To do. Say nothing but the number of lines below in which the string "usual" appears.

= = =

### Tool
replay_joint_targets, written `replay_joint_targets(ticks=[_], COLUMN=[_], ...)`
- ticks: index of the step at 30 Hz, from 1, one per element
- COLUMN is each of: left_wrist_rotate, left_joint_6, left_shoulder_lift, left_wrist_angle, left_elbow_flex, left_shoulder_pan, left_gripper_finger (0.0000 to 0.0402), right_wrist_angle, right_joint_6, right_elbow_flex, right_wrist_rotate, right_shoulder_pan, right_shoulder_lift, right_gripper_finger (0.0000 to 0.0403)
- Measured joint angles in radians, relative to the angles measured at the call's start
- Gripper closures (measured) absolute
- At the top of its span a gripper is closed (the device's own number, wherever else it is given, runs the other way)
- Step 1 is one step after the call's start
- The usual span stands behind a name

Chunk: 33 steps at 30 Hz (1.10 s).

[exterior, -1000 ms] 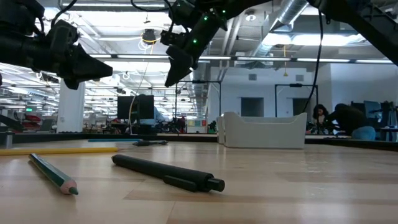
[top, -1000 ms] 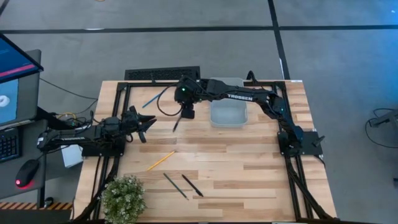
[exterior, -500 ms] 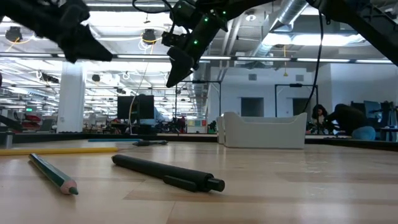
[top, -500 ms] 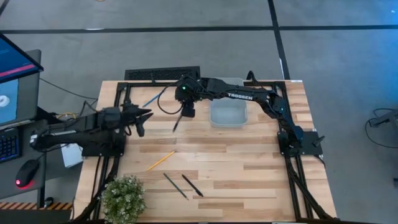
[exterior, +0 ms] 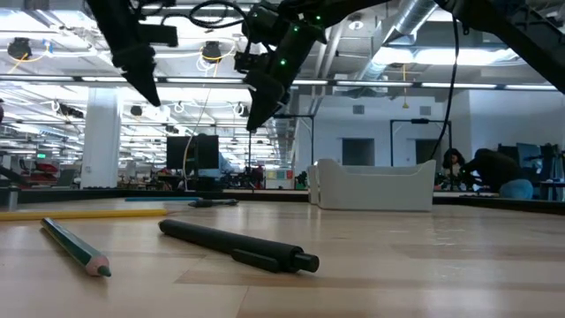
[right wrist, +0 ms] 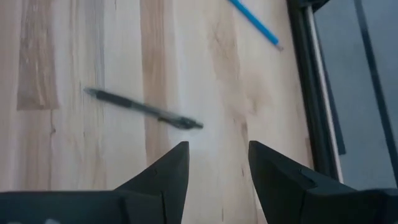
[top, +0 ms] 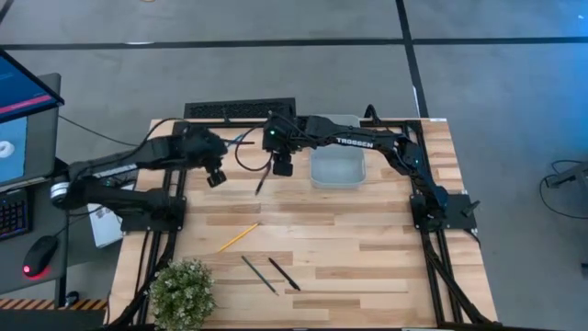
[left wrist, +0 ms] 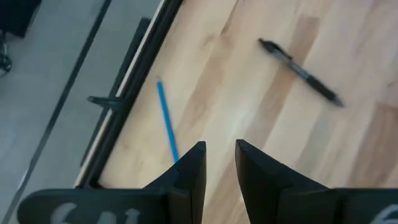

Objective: Sort pens & pencils
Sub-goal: Put the top black pen into the top bin

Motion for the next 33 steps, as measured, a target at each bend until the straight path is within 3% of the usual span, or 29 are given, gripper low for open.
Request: replay_joint_targets(ticks=[5, 11, 15, 22, 27, 33], left_wrist_rotate=[0.013, 0.129, 0.139, 0.301, 0.242, 0.216], left_joint_6=[0.004, 0.018, 0.021, 0.018, -0.04, -0.178], left_shoulder_lift=[0.059, 0.064, 0.064, 0.064, 0.064, 0.064], left_wrist_angle=[-0.028, -0.032, -0.027, 0.062, 0.104, 0.115], left_elbow_flex=[0.014, 0.014, 0.014, 0.014, 0.014, 0.014], left_shoulder_pan=[0.049, 0.091, 0.11, 0.156, 0.178, 0.188], left_gripper_finger=[0.0323, 0.0323, 0.0313, 0.0241, 0.0182, 0.0153], right_wrist_angle=[-0.073, -0.115, -0.147, -0.149, -0.193, -0.208], right_joint_6=[0.022, 0.046, 0.067, 0.059, 0.059, 0.059], right_elbow_flex=[0.0, -0.001, -0.001, 0.0, -0.001, 0.0], right_wrist_rotate=[-0.006, -0.062, -0.084, -0.149, -0.158, -0.158], right_shoulder_pan=[-0.007, -0.043, -0.079, -0.084, -0.076, -0.076], right_shoulder_lift=[0.0, 0.0, -0.009, -0.038, -0.073, -0.128], right_gripper_finger=[0.0214, 0.0214, 0.0214, 0.0214, 0.0214, 0.0214])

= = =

Expected answer. 2